◆ WORK REQUEST: Repeat the stretch of entries below from the line with "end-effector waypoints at" through the line with "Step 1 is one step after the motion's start". Include both ends and add nothing.

___ SOURCE DATA ___

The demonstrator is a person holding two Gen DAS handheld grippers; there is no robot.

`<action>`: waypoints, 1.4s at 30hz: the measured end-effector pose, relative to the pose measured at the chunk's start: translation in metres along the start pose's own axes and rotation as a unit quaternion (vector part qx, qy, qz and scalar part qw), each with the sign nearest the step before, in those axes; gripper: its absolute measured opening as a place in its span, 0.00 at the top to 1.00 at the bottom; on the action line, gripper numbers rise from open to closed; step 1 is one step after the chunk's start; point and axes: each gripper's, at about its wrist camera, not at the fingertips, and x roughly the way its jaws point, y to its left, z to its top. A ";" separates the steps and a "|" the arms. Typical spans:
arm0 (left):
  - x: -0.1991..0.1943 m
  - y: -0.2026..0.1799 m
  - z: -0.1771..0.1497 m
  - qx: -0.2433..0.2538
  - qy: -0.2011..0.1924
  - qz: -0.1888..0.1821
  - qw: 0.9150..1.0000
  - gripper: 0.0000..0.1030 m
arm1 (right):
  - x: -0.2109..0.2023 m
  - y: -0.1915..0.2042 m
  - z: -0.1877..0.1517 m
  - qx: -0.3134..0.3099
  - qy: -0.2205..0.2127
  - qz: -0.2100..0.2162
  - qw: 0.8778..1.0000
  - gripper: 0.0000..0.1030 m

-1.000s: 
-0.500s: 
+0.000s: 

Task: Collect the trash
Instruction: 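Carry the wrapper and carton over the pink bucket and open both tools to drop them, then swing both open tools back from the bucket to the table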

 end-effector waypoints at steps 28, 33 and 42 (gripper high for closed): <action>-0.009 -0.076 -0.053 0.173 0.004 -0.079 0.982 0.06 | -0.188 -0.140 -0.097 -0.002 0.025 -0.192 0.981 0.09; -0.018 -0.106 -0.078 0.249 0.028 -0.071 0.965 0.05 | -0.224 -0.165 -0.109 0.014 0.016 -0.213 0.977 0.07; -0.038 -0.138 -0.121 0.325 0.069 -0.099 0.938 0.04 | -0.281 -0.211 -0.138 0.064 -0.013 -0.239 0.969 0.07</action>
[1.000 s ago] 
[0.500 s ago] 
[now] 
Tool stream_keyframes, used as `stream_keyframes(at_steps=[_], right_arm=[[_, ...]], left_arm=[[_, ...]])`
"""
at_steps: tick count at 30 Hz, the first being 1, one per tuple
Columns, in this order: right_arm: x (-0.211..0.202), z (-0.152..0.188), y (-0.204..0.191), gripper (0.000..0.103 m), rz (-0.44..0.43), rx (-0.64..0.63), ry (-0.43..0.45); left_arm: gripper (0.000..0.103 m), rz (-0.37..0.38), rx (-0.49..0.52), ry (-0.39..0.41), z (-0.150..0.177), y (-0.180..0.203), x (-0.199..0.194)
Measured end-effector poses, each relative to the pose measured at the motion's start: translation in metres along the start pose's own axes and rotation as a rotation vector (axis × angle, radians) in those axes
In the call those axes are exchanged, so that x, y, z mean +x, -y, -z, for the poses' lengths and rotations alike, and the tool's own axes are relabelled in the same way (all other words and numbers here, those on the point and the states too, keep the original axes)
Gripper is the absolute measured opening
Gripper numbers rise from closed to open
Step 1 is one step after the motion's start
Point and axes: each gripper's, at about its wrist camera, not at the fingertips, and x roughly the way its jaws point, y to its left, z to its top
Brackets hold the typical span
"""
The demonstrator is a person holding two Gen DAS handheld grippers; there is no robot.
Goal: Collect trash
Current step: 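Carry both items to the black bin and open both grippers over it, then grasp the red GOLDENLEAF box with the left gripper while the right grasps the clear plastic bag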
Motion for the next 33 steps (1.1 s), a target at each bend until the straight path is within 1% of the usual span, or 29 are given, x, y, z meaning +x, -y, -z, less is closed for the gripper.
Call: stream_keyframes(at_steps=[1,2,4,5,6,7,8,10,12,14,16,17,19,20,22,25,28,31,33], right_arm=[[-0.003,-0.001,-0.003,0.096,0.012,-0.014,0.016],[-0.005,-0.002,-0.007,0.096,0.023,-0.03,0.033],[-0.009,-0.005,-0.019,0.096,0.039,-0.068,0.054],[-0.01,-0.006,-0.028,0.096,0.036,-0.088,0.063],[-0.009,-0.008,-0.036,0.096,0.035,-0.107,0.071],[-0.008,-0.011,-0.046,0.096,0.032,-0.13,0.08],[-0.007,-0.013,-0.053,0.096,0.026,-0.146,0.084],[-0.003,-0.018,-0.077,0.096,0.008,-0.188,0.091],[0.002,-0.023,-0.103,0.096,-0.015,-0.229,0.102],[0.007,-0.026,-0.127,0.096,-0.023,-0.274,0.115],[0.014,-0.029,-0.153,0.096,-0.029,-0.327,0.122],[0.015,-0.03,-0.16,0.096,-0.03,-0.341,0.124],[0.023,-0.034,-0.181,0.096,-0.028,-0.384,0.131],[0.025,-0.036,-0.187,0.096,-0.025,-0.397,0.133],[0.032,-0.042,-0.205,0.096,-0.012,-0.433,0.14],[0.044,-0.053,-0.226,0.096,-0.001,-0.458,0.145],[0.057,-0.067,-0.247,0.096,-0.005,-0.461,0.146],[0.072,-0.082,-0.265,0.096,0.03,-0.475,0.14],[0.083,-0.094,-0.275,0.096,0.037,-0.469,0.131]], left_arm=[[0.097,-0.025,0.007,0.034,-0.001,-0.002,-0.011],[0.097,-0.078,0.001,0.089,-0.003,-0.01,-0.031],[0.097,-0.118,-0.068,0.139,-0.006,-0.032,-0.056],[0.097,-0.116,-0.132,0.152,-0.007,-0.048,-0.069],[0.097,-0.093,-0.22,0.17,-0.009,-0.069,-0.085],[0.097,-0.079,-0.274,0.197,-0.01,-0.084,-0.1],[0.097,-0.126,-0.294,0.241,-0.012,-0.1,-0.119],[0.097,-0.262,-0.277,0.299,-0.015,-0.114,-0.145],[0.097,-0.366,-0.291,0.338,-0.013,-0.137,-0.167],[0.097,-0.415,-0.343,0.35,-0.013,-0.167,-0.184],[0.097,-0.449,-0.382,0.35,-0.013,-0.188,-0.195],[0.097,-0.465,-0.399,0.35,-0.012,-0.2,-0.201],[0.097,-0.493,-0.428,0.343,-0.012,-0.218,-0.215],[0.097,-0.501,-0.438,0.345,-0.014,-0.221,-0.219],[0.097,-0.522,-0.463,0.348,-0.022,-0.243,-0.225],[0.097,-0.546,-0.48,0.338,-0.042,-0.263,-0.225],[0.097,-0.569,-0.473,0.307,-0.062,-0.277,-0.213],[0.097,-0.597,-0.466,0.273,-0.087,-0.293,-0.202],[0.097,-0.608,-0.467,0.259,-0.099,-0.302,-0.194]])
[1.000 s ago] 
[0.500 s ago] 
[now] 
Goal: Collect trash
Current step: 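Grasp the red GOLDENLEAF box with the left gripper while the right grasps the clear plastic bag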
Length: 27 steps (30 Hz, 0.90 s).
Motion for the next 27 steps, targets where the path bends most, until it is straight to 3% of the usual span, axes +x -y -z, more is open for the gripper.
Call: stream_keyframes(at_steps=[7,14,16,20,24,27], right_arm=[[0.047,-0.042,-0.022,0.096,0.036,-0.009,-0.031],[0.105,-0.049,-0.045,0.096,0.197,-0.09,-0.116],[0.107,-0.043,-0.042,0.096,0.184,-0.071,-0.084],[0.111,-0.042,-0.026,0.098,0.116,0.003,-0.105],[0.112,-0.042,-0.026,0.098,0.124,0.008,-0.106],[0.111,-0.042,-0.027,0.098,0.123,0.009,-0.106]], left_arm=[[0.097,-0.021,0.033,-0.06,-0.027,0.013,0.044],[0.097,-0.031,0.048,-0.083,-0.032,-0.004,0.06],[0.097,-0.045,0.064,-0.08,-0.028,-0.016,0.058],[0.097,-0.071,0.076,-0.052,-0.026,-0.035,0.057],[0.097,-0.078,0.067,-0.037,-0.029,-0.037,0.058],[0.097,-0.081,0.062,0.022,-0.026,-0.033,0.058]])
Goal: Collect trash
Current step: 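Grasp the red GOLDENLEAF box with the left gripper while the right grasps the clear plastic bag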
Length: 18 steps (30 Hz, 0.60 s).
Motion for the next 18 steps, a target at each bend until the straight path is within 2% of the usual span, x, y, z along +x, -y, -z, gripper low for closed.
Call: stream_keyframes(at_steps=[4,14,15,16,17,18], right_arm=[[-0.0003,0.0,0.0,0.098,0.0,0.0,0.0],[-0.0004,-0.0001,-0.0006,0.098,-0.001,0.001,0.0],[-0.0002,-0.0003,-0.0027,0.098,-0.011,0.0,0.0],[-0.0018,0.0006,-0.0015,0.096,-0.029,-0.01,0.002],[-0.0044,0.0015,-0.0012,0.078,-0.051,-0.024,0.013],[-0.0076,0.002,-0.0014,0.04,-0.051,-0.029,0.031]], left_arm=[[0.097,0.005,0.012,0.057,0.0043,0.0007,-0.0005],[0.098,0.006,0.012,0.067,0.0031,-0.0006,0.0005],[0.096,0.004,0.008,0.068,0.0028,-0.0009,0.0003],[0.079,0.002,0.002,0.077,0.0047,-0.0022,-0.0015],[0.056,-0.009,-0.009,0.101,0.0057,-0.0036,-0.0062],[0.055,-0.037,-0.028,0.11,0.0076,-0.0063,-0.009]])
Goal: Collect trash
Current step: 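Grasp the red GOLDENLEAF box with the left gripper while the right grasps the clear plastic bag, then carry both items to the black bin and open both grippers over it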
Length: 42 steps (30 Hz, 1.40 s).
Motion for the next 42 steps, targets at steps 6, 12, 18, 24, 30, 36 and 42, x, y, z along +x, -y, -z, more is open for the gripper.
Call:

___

◆ RESPONSE TO THIS TASK:
 end-effector waypoints at steps 28, 33 and 42 (gripper high for closed): <action>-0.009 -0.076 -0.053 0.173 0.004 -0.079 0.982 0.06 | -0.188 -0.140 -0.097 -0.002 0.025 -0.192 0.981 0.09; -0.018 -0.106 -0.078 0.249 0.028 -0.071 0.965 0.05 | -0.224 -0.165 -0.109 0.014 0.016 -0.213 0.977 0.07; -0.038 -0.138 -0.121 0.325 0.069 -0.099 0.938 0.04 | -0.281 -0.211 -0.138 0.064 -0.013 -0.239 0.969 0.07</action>
[1.000 s ago] 
[0.500 s ago] 
[now] 
Tool stream_keyframes, used as `stream_keyframes(at_steps=[_], right_arm=[[_, ...]], left_arm=[[_, ...]])`
"""
at_steps: tick count at 30 Hz, the first being 1, one per tuple
Columns, in this order: right_arm: x (-0.211..0.202), z (-0.152..0.188), y (-0.204..0.191), gripper (0.000..0.103 m), rz (-0.44..0.43), rx (-0.64..0.63), ry (-0.43..0.45); left_arm: gripper (0.000..0.103 m), rz (-0.37..0.38), rx (-0.49..0.52), ry (-0.39..0.41), z (-0.150..0.177), y (-0.180..0.203), x (-0.199..0.194)
Measured end-effector poses, each relative to the pose measured at the motion's start: translation in metres along the start pose's own axes and rotation as a rotation vector (axis × angle, radians) in those axes
In the call those axes are exchanged, so that x, y, z mean +x, -y, -z, for the poses' lengths and rotations alike, and the tool's own axes are relabelled in the same way (all other words and numbers here, those on the point and the states too, keep the original axes)
Gripper is the absolute measured opening
Gripper numbers rise from closed to open
Step 1 is one step after the motion's start

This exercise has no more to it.